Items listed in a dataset
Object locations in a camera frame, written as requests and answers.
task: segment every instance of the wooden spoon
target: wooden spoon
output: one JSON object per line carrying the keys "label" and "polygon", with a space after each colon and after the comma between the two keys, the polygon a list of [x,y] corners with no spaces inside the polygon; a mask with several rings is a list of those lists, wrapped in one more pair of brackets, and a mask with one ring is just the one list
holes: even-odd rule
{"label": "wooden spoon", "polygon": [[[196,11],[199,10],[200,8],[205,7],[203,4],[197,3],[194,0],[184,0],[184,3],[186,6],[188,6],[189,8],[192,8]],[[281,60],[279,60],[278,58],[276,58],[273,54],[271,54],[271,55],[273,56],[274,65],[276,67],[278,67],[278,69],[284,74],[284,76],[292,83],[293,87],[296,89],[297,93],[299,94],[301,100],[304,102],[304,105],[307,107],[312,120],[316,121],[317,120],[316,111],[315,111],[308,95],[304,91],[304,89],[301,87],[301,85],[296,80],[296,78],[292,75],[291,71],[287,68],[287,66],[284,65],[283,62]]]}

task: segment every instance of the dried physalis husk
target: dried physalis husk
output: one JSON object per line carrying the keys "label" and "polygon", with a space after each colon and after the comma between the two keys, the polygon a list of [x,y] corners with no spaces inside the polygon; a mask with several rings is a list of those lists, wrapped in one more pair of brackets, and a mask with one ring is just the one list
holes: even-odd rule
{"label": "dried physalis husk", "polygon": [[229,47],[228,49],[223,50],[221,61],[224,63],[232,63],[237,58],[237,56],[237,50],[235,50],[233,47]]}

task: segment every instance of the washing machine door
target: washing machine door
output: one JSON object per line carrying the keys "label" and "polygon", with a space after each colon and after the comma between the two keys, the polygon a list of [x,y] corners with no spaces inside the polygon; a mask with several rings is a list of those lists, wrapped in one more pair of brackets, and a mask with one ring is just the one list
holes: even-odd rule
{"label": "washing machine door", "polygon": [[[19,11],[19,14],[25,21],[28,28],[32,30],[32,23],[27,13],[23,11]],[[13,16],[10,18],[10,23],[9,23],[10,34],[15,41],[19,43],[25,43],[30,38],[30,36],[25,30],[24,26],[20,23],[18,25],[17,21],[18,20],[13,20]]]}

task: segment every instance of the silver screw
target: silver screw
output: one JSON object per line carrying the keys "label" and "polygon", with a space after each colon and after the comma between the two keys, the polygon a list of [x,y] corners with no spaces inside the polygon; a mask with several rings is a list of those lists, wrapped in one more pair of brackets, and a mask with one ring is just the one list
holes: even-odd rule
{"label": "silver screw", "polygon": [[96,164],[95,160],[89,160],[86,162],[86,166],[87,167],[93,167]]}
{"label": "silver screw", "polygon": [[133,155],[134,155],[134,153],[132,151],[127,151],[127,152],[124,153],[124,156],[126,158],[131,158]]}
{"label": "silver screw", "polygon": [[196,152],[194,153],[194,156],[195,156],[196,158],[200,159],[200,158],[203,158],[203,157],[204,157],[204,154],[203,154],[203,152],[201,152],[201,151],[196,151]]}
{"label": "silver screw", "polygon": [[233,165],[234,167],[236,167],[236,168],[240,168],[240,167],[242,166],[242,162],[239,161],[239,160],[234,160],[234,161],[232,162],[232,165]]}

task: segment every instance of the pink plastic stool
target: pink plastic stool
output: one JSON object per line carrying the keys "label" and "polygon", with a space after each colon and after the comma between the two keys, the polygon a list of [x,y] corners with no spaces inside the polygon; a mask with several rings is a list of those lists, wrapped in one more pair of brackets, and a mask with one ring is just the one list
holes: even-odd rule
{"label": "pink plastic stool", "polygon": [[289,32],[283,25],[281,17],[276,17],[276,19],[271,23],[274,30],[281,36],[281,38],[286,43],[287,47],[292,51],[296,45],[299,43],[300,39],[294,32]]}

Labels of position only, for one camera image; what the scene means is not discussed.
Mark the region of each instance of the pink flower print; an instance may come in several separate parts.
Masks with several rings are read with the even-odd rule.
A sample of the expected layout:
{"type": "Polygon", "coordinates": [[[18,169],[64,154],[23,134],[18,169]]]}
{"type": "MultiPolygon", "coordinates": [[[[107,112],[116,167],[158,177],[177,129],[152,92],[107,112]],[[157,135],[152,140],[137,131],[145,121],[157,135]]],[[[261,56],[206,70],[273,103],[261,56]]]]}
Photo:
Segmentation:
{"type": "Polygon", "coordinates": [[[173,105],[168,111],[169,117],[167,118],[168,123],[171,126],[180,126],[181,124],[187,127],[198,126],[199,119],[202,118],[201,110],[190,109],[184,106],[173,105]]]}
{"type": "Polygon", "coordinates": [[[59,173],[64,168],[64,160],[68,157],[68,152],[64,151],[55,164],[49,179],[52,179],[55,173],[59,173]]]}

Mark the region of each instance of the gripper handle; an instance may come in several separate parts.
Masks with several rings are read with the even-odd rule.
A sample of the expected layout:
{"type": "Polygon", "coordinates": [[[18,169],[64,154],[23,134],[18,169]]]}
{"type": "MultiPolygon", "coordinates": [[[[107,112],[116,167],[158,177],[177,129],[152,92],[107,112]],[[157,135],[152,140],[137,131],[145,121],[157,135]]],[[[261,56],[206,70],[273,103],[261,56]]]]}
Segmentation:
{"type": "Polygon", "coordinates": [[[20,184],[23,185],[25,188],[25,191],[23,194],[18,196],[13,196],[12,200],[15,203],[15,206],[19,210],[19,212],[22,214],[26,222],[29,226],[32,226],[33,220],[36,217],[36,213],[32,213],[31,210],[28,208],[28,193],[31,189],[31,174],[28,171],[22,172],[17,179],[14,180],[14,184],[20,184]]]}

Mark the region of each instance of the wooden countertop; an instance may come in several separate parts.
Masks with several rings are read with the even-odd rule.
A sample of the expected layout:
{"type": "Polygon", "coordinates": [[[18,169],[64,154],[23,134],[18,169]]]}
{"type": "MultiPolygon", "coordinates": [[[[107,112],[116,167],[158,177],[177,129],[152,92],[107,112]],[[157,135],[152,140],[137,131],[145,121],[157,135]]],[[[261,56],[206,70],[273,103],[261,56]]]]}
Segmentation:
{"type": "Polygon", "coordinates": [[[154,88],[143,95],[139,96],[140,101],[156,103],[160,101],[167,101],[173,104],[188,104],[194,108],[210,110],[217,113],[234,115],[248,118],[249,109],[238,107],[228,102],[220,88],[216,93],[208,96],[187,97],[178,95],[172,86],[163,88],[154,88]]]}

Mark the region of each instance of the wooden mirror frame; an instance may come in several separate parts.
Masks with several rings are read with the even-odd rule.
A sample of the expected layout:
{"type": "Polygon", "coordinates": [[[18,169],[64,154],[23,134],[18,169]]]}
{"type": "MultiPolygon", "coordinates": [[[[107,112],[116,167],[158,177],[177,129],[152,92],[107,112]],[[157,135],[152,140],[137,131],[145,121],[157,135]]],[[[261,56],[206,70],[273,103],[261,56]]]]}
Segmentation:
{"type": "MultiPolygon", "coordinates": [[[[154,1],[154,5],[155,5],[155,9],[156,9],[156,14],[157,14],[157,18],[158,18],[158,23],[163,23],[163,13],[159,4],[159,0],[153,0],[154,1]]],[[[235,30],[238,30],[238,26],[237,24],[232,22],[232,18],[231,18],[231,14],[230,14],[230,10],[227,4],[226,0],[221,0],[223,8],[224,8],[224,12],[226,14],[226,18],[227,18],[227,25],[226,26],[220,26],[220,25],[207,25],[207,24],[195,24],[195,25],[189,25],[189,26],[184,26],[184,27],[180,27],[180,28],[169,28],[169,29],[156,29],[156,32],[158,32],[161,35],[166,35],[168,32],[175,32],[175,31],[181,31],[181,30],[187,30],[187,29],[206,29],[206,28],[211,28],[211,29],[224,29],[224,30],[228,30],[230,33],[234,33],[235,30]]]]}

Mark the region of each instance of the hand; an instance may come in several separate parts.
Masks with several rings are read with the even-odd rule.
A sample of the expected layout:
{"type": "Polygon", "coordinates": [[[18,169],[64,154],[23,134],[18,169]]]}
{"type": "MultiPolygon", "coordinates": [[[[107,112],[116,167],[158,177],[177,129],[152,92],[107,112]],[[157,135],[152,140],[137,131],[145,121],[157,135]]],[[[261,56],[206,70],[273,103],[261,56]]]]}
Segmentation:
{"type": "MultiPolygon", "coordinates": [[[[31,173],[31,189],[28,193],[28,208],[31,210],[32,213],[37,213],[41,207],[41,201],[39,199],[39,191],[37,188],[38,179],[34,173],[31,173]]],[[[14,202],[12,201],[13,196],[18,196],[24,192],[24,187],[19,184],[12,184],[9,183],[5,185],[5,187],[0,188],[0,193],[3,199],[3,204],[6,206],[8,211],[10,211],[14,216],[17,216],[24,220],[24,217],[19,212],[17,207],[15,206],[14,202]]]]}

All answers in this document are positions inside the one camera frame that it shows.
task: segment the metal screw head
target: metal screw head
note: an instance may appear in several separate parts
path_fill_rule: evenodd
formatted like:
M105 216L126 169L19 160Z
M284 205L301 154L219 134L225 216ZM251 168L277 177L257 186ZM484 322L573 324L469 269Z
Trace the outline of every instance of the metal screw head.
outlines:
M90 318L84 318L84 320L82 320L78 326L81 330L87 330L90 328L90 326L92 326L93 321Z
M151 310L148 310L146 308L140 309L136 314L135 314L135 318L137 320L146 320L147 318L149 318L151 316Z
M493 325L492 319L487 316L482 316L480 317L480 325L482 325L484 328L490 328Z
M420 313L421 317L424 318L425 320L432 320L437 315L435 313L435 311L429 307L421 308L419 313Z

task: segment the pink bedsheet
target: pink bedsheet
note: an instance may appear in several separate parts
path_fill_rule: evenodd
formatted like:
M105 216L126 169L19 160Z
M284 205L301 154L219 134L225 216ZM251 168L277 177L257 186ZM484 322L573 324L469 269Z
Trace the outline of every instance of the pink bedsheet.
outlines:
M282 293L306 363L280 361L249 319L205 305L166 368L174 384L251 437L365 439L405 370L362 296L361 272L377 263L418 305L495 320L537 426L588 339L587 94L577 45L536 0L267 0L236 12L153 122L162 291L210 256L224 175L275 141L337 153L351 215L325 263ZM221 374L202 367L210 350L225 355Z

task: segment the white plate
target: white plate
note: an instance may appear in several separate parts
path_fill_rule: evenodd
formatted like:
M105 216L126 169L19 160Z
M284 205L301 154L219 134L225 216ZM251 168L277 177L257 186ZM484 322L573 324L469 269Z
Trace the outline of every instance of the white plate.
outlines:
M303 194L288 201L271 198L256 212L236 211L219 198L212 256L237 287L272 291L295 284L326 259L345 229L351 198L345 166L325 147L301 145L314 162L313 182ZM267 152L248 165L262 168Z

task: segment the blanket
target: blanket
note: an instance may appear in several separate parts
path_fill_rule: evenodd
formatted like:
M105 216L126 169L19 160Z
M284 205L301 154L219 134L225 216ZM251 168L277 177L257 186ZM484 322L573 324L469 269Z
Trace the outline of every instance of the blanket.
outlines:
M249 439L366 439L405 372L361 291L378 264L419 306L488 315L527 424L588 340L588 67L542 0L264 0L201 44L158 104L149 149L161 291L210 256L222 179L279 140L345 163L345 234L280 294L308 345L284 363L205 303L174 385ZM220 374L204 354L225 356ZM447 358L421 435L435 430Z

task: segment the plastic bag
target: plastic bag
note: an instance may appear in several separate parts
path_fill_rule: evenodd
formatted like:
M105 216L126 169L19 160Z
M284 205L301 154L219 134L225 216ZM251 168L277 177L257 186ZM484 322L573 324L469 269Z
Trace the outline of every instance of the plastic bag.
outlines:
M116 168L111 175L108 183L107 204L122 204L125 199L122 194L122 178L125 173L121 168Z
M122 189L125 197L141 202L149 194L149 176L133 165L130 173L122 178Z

— Aim of the task —
Give the lines again, exactly as they stand, from the beginning of the data through the line with "target: wooden spoon".

— Result for this exercise —
Object locations in a camera frame, written as requests and answers.
task: segment every instance of the wooden spoon
target: wooden spoon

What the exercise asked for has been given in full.